Thursday, 21 June 2012

Pear Blossom

Pear Blossom : Acrylic on board (60x50cm)

I painted this in April when our pear tree was in glorious full bloom.


One of the few sprigs of blossom left clinging to a branch after a night of wind
and rain had scattered the petals like confetti.

Sunday, 10 June 2012

Woodland Walk : The Mansion

Animal pathway probably used by foxes,rabbits and others.

Continued from previous post..........

We've arrived at the mansion gates.
It's easy to feel one is walking into a fairy tale scene here.

Princess Rosebud,the Sleeping Beauty awakes from her hundred year's slumber.

Illustration from a much loved family fairy story book,circa 1900.

The house,especially the interior feels very much in the same drowsy state as Beauty.

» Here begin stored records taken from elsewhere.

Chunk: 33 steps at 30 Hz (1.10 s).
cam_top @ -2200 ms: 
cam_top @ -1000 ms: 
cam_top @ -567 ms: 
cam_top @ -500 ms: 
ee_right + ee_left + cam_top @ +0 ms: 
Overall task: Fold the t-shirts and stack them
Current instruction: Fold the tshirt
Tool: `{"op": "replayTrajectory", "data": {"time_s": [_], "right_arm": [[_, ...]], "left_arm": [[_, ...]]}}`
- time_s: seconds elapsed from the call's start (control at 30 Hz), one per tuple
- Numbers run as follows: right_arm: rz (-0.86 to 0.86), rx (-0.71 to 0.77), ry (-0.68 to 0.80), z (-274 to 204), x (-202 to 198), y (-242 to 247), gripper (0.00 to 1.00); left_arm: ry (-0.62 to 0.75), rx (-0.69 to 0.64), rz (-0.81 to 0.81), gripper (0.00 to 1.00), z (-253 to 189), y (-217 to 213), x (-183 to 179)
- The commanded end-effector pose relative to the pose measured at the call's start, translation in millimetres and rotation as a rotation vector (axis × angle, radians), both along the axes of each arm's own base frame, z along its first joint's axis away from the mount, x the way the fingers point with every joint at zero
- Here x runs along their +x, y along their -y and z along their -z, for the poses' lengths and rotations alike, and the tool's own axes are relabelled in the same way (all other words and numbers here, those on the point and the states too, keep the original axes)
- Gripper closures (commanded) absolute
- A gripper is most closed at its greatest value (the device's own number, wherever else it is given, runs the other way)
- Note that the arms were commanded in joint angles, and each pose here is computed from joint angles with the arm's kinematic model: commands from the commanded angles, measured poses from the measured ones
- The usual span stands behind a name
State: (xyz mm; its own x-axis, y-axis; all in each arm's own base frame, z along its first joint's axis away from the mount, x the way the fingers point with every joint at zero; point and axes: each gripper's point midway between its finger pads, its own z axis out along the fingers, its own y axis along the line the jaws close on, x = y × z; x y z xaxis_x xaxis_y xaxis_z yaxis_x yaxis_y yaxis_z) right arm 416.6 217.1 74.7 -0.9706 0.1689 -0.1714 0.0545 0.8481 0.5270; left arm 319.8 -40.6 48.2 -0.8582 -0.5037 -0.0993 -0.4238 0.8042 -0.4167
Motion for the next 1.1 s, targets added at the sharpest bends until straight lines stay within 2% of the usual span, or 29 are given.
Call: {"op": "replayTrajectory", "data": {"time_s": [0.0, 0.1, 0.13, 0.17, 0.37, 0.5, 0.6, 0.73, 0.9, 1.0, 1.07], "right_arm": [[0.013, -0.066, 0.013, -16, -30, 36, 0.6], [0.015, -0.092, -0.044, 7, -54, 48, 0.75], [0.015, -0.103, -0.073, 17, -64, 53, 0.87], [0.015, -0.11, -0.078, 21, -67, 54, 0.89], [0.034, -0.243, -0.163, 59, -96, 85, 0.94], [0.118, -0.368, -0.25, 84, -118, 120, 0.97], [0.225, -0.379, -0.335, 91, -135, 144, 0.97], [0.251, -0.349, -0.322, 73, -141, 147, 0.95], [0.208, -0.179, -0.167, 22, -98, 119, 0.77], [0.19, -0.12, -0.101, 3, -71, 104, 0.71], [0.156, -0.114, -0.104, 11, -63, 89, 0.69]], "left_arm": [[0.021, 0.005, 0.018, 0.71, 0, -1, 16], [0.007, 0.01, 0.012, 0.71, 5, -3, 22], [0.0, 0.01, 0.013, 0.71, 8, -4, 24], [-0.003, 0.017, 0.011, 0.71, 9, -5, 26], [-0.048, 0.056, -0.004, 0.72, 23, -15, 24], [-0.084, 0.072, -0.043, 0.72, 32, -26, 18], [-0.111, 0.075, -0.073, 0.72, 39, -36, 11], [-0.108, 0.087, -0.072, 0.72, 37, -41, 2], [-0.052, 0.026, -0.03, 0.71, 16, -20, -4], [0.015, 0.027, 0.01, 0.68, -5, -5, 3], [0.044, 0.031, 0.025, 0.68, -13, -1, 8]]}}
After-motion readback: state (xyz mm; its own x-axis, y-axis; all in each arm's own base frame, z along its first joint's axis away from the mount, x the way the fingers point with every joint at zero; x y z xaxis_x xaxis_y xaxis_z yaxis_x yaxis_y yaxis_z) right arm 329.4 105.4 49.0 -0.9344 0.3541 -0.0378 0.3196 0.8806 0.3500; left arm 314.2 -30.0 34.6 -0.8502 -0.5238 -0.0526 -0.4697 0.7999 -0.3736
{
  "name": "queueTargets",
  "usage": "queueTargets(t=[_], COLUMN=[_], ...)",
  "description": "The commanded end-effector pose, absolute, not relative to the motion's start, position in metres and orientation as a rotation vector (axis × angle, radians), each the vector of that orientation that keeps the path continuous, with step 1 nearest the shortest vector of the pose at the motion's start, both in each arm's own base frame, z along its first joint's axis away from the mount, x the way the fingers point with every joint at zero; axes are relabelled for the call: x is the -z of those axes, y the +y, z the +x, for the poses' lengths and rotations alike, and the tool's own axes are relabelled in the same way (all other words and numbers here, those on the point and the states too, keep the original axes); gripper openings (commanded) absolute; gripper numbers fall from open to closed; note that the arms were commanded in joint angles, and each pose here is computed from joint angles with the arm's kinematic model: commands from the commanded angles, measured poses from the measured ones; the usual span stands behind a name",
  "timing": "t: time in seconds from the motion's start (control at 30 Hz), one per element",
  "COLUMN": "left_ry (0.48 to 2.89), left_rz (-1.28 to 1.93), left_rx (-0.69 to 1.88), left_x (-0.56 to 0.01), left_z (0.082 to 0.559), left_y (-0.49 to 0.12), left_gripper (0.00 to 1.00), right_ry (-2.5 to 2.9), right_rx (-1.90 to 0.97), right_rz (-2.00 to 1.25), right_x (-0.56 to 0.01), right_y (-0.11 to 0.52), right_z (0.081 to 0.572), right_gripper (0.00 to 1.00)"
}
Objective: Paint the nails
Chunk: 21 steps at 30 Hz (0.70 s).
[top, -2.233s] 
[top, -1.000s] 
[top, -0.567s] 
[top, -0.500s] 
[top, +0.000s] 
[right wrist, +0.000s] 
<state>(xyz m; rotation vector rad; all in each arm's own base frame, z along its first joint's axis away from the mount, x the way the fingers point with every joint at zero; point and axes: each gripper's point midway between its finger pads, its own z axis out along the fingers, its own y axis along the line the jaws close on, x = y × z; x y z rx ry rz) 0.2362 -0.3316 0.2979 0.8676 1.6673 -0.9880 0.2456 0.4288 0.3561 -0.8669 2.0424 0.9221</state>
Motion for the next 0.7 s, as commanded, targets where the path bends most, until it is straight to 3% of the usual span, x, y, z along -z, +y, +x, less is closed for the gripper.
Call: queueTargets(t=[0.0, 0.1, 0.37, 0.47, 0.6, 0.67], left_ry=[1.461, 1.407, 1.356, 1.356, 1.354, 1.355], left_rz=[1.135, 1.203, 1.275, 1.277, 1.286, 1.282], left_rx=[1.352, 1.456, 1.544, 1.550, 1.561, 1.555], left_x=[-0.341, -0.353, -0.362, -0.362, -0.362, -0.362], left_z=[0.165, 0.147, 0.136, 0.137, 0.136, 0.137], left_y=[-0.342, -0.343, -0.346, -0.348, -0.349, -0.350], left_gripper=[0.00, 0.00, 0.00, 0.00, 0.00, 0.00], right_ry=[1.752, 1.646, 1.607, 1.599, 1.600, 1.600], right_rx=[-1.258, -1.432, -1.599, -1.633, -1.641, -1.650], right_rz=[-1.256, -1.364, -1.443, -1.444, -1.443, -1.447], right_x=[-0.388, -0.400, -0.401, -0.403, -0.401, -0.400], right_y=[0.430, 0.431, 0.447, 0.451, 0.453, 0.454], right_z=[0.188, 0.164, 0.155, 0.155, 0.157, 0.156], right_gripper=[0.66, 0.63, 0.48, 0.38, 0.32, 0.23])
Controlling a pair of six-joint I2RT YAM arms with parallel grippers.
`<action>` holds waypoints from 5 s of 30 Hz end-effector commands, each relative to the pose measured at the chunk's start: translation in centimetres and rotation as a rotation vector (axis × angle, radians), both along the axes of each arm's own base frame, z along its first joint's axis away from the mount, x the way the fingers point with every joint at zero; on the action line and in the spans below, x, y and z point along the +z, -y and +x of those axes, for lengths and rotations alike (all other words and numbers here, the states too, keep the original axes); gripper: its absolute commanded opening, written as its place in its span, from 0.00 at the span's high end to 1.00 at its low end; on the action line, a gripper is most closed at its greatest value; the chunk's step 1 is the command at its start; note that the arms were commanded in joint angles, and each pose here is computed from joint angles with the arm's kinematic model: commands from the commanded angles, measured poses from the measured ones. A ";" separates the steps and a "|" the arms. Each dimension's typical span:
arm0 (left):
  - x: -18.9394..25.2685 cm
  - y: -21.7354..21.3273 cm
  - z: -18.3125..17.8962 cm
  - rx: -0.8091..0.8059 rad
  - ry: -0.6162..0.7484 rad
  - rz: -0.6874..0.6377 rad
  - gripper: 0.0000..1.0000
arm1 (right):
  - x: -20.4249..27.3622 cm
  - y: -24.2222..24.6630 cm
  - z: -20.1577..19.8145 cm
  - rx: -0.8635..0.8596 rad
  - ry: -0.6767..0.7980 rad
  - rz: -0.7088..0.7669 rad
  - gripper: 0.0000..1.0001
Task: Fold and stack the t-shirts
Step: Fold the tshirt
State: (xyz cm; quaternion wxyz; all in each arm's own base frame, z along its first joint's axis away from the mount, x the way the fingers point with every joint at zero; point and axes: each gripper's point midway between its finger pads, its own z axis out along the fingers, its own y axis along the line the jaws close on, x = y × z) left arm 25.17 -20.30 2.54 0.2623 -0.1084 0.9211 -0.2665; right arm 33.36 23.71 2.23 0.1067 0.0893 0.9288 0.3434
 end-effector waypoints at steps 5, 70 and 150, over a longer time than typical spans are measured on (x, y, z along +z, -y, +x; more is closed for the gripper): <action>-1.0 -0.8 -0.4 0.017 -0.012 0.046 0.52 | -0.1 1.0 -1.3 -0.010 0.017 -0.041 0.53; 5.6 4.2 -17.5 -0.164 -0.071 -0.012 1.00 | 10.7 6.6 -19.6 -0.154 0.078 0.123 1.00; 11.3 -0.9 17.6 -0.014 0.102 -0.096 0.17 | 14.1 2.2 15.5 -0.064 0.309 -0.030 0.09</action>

Newhailes House is a Jacobean,Palladian style villa set in 40 hectares of wood and parkland.
The architect James Smith bought the land in 1686 to build a prestigious residence for himself.As a young man Smith had studied for the priesthood in Rome,where upon seeing the work of the great 
Italian architect Palladio,decided to change his career plans. Soon after the house was completed 
financial troubles forced him to sell.
In 1709 it was purchased by well known judge and politician Sir David Dalrymple as his country retreat.He immediately started work on the Library Wing to house his large collection of books.Landscaping work which was to lay the foundations for the pleasure gardens was also begun.This work was continued throughout the 1700s by his son and grandson the 3rd baronet,famous for his work as a historian,politician and member of the Scottish Enlightenment movement.During his occupancy(1751-92) Newhailes played host to many leading literary figures of the day.The gardens and landscaping which would have been the height of fashion at the time also reached their pinnacle of perfection.
Like many aristocrats of the time,the Dalrymples had been on the Grand Tour of Europe and had brought home ideas,especially from Italy and France,to implement in the enhancement of their estates.
Sir David 3rd baronet, died at a time when the royal court at Versailles Palace was dismantled and  winds of change were sweeping throughout Europe.
The family continued to own Newhailes until 1997 when it was handed over to the National Trust Scotland  and subsequently a five year conservation programme was implemented to stabilise the buildings and prevent further deterioration.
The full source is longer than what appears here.